- TASK TO COMPLETE
Go through the data below and return each line where the string "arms" occurs.

- INFORMATION PROVIDED
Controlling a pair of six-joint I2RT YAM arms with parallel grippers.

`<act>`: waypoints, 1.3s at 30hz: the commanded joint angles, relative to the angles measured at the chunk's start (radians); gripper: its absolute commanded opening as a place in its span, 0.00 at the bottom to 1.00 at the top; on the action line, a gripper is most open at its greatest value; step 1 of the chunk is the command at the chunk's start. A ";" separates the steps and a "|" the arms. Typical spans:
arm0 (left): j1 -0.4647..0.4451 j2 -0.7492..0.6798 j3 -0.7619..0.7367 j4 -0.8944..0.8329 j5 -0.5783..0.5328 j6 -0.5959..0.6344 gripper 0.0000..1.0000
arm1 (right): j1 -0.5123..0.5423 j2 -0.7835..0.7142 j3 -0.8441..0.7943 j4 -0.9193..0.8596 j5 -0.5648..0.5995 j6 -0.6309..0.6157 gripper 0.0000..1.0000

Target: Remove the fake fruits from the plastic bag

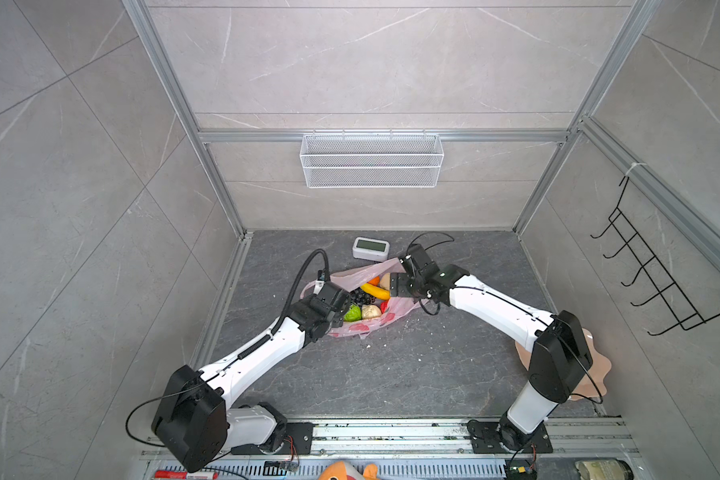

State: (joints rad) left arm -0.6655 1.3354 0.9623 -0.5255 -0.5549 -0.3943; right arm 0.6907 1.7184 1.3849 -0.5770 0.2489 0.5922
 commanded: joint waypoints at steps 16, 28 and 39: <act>0.188 0.371 0.253 0.121 0.210 0.039 0.56 | 0.041 0.104 -0.065 0.088 0.007 0.119 0.69; 0.529 0.474 0.180 0.324 0.805 -0.193 0.10 | -0.210 -0.069 -0.515 0.705 -0.535 0.036 0.17; 0.536 0.427 0.176 0.299 0.757 -0.155 0.09 | -0.112 0.014 -0.457 0.715 -0.528 -0.018 0.15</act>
State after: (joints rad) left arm -0.1268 1.8378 1.1347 -0.2157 0.2249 -0.5613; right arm 0.5255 1.6806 0.8631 0.1192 -0.2665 0.6056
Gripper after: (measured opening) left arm 0.093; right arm 0.153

- YOUR SOLUTION
Controlling a pair of six-joint I2RT YAM arms with parallel grippers.
`<act>`: waypoints, 1.3s at 30hz: the commanded joint angles, relative to the angles measured at the chunk's start (radians); gripper: its absolute commanded opening as a place in its span, 0.00 at the bottom to 1.00 at the top; on the action line, a gripper is most open at its greatest value; step 1 of the chunk is the command at the chunk's start. A ";" separates the steps and a "|" the arms. Typical spans:

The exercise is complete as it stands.